Source data:

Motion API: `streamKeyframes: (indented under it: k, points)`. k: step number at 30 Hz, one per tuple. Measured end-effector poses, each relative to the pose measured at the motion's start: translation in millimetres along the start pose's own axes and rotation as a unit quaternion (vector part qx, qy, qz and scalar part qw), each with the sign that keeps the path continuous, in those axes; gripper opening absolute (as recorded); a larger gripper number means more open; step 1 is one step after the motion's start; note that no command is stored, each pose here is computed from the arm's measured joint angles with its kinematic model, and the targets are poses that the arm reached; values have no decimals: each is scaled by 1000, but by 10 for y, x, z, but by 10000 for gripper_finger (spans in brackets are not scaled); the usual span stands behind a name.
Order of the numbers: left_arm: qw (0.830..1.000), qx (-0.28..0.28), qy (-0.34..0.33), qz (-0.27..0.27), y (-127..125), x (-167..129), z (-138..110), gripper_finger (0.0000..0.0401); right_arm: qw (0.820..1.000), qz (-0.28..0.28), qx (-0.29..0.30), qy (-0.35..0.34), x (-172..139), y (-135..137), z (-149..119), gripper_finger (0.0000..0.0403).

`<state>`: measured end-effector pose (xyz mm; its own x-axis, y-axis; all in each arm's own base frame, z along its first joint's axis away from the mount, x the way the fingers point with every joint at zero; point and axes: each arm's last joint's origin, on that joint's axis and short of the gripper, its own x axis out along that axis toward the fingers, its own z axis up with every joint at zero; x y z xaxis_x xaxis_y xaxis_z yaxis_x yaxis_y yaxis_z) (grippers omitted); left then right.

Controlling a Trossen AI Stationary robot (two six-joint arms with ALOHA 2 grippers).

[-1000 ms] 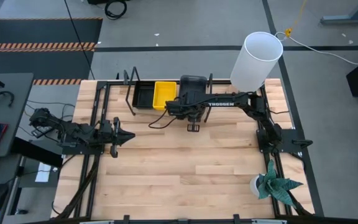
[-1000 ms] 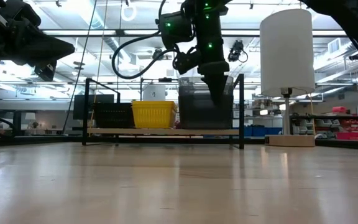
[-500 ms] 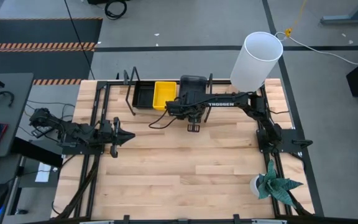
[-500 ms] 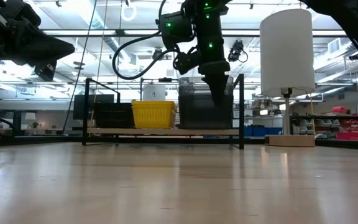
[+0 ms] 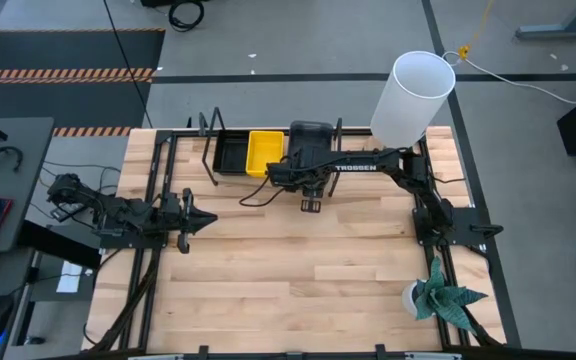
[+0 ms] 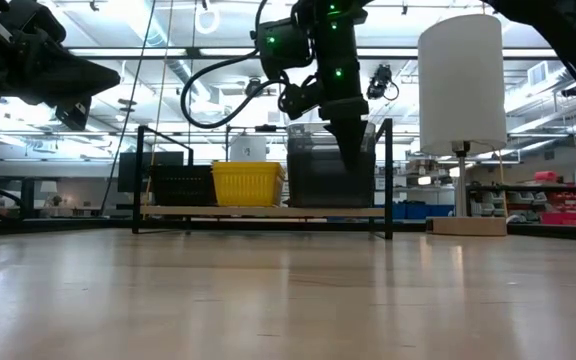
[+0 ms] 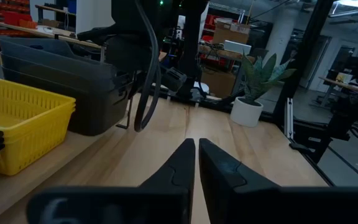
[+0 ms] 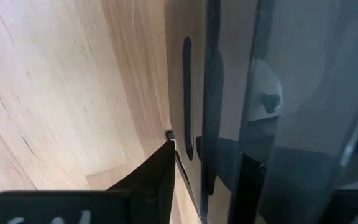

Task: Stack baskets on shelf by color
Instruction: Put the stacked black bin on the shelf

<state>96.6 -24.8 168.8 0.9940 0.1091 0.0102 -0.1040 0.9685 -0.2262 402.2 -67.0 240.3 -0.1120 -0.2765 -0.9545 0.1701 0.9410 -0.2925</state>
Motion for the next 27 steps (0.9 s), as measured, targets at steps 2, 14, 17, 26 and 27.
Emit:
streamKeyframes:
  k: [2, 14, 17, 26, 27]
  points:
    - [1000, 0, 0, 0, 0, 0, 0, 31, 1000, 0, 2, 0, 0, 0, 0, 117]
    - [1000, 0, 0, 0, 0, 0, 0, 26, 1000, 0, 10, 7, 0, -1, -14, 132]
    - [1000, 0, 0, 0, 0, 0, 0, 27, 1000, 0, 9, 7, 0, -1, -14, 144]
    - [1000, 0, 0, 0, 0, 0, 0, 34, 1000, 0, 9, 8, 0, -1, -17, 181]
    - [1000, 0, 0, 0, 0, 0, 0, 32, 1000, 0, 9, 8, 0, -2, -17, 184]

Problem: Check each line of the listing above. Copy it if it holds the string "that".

Answer box:
Motion API: `streamKeyframes: (indented under it: k, points)`. k: step number at 30 Hz, one per tuple. Measured end-effector poses, each relative to the pose measured at the motion's start: translation in millimetres along the start pose's own axes and rotation as a unit quaternion (vector part qx, qy, qz and scalar part qw), each with the sign that keeps the path continuous, in those axes; gripper opening absolute (as recorded); a larger gripper number means more open; step 1 is one step after the motion's start; note that no command is stored, each pose here is computed from the arm's measured joint angles with its kinematic model, and the targets are poses that the arm reached; values have no decimals: each is scaled by 1000, but by 10 for y, x, z, but by 10000 for gripper_finger (spans in brackets are not scaled); the usual span stands behind a name.
`<state>`: measured end-effector pose (xyz mm; its own x-axis, y-axis; all in each arm's own base frame, z along its first joint's axis away from the mount, x the way the fingers point with every joint at zero; point and axes: each arm's last joint's origin, on that joint's axis and short of the gripper, its own x axis out along that axis toward the fingers, its own z axis up with every joint at zero; x y z xaxis_x xaxis_y xaxis_z yaxis_x yaxis_y yaxis_z) (grippers omitted); left then right.

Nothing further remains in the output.